DAVID: I view that thought as very narrow reasoning.

Why is it narrow reasoning to inquire into God’s possible motives, attitudes and nature, but it is not narrow reasoning to say that he does not have a “smidgen” of evil in him (as if you knew him personally) but he may have been powerless to avoid the evil consequences of his quest to produce humans?

TONY: I see the give and take as a requirement inherent in the grand design, not a limitation. Perhaps the universe and everything in it COULD have been created with and potential for callamity, but in doing so it would removed the possibility for variety, free will, surprises, and any other number of things that make life worth living.

I presume you mean “without the potential”, and this is an approach I find far more rational than that of a God who can create a universe and life, but is at the mercy of his own limitations. It fits in perfectly with the hypothesis that he deliberately created the possibility for variety and surprises etc., and all the ambivalences. I then ask myself why he did so. And one perfectly logical answer is that it produces a fascinating spectacle for him to watch.

DAVID: Looking for spectacles is again describing human entertainment, not very God-like. I would also like to know for sure why he produced humans. I've offered several thoughts.
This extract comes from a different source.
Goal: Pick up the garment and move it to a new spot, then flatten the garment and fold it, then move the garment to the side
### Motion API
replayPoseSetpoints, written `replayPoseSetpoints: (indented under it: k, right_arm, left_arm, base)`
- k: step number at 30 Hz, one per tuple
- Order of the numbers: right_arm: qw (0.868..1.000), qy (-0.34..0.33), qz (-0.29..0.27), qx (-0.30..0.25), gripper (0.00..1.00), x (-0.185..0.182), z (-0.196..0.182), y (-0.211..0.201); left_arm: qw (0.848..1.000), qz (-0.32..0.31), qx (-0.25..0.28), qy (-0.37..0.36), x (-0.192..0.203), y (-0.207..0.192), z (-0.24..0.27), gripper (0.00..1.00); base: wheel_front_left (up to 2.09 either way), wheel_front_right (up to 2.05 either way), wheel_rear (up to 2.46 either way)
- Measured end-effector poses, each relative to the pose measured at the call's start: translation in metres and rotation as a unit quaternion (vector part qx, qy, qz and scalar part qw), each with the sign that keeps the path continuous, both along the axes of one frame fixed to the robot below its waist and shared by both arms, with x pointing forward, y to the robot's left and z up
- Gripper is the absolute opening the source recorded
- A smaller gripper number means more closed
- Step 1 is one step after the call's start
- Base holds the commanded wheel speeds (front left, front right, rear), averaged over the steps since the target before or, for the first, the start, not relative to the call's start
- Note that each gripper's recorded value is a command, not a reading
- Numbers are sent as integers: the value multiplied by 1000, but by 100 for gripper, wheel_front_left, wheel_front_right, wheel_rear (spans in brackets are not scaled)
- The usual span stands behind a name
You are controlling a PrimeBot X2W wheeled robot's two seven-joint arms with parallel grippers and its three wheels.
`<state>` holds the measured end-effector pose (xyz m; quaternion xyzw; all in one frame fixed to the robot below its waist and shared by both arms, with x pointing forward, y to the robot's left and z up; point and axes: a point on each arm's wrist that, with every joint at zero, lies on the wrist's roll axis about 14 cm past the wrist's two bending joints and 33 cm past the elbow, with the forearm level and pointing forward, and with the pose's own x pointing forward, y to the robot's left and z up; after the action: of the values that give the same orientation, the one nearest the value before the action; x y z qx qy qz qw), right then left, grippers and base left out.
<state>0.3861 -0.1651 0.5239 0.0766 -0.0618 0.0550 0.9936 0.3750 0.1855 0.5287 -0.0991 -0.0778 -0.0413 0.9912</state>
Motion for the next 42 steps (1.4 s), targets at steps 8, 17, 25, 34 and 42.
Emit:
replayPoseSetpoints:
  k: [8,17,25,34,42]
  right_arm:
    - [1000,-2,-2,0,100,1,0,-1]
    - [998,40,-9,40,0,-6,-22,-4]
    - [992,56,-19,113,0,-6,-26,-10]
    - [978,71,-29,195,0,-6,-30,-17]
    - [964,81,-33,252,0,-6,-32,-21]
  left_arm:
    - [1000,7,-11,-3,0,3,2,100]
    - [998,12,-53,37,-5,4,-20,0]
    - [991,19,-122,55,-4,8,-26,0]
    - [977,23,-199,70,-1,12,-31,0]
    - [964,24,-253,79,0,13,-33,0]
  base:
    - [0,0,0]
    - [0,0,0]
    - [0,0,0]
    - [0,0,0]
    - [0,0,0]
Even you have suggested that God is watching, so it’s certainly no less “God-like” than a God who wants to produce humans and unintentionally produces a system which indiscriminately causes incalculable suffering just because he can’t find another way of doing it. And yes, you have offered some thoughts as to why he produced humans: 1) he wanted a relationship with us (but keeps himself hidden from us and doesn’t have any human attributes for us to relate to); 2) he wants to watch us solve the problems he couldn’t solve himself (but we mustn’t call that a spectacle). What else have you offered?

DAVID: … We are looking at my developed faith against your groundless applying of human motives to God's activities.
dhw: I don’t know why you call your faith in your evolutionary scenario “developed” when you admit that you wander all over the place in trying to justify it,
DAVID: On the contrary I've firmly stated God uses evolutionary processes to create.

But you wander all over the place (your own expression) when you try to explain why he had to design every life form, lifestyle and natural wonder extant and extinct to keep life going until he was able to dabble with the pre-human brain, or pre-humans were able to switch on his 3.8-billion-year-old programme for brain enlargement.